- [WHAT YOU HAVE TO DO] Reproduce the whole listing that follows, character for character, and drop the images.

- [PROVIDED DATA]
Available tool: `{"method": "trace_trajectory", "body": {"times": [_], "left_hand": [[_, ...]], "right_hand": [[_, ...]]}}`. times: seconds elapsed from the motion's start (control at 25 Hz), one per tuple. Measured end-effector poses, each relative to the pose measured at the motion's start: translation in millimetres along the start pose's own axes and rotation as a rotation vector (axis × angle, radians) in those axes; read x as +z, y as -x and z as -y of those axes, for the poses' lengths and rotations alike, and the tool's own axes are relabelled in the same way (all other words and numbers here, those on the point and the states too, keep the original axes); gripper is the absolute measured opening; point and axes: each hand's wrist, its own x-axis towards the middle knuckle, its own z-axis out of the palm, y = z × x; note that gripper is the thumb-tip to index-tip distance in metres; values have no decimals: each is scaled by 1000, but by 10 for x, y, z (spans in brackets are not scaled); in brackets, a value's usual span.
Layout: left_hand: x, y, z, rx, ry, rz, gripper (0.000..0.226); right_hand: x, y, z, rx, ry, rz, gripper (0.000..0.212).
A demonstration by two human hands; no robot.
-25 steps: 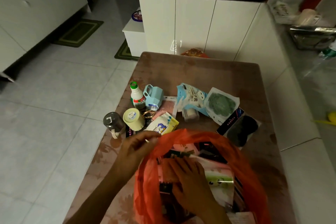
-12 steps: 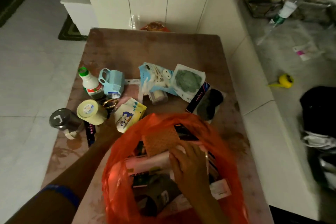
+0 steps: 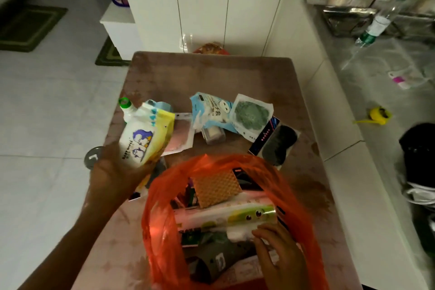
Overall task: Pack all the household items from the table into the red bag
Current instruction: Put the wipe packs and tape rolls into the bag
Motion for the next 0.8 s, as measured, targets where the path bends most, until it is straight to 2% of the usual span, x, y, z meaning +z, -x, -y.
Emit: {"method": "trace_trajectory", "body": {"times": [0.08,0.16,0.24,0.28,0.32,0.36,0.4,0.48,0.52,0.56,0.6,0.64,0.68,0.72,0.76,0.8], "left_hand": [[-376,150,-45,32,121,-40,59],[-684,421,-116,92,214,-42,63],[-732,768,-359,229,245,92,70],[-641,925,-485,331,259,166,71],[-572,1110,-617,439,224,211,71],[-474,1251,-674,535,130,205,64],[-439,1355,-741,581,-2,248,59],[-281,1453,-633,538,-51,286,60],[-211,1462,-497,491,-33,274,67],[-152,1476,-342,422,-36,169,78],[-83,1488,-208,277,-18,79,86],[-55,1473,-115,146,-64,9,91],[-49,1462,-64,13,12,30,90],[-63,1437,-30,-80,114,75,76],[-23,1420,57,-117,285,114,50],[-12,1403,100,-155,382,136,36]], "right_hand": [[-67,-59,167,73,-205,49,35],[-64,-215,450,193,-625,119,25],[-18,-401,762,444,-1092,292,33],[4,-464,862,540,-1231,380,48],[11,-482,920,551,-1276,480,70],[2,-450,950,534,-1290,542,82],[-9,-384,926,536,-1317,542,79],[-61,-237,739,614,-1461,436,56],[-86,-192,598,673,-1461,374,52],[-129,-153,449,691,-1389,339,57],[-151,-136,294,642,-1248,345,63],[-183,-143,193,527,-1064,378,69],[-208,-141,134,348,-880,451,76],[-200,-142,110,155,-698,559,84],[-164,-173,130,-17,-501,643,90],[-78,-204,151,-174,-297,693,88]]}}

- [RESULT OF THIS EXERCISE]
Available tool: `{"method": "trace_trajectory", "body": {"times": [_], "left_hand": [[_, ...]], "right_hand": [[_, ...]]}}`. times: seconds elapsed from the motion's start (control at 25 Hz), one per tuple. Measured end-effector poses, each relative to the pose measured at the motion's start: translation in millimetres along the start pose's own axes and rotation as a rotation vector (axis × angle, radians) in those axes; read x as +z, y as -x and z as -y of those axes, for the poses' lengths and rotations alike, and the tool's own axes are relabelled in the same way (all other words and numbers here, those on the point and the states too, keep the original axes); gripper is the absolute measured opening; point and axes: each hand's wrist, its own x-axis towards the middle knuckle, its own z-axis out of the palm, y = z × x; note that gripper is the thumb-tip to index-tip distance in metres; values have no decimals: each is scaled by 1000, but by 10 for x, y, z (spans in brackets are not scaled); in brackets, a value's usual span.
Layout: left_hand: x, y, z, rx, ry, rz, gripper (0.000..0.226); right_hand: x, y, z, rx, ry, rz, gripper (0.000..0.212).
A demonstration by two human hands; no robot.
-25 steps: 
-12 steps: 
+0 steps: 
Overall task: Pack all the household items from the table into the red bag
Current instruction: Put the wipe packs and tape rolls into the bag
Motion for the next 0.8 s, as measured, targets where the path bends most, until it is straight to 2% of the usual span, x, y, z meaning +z, -x, -y.
Emit: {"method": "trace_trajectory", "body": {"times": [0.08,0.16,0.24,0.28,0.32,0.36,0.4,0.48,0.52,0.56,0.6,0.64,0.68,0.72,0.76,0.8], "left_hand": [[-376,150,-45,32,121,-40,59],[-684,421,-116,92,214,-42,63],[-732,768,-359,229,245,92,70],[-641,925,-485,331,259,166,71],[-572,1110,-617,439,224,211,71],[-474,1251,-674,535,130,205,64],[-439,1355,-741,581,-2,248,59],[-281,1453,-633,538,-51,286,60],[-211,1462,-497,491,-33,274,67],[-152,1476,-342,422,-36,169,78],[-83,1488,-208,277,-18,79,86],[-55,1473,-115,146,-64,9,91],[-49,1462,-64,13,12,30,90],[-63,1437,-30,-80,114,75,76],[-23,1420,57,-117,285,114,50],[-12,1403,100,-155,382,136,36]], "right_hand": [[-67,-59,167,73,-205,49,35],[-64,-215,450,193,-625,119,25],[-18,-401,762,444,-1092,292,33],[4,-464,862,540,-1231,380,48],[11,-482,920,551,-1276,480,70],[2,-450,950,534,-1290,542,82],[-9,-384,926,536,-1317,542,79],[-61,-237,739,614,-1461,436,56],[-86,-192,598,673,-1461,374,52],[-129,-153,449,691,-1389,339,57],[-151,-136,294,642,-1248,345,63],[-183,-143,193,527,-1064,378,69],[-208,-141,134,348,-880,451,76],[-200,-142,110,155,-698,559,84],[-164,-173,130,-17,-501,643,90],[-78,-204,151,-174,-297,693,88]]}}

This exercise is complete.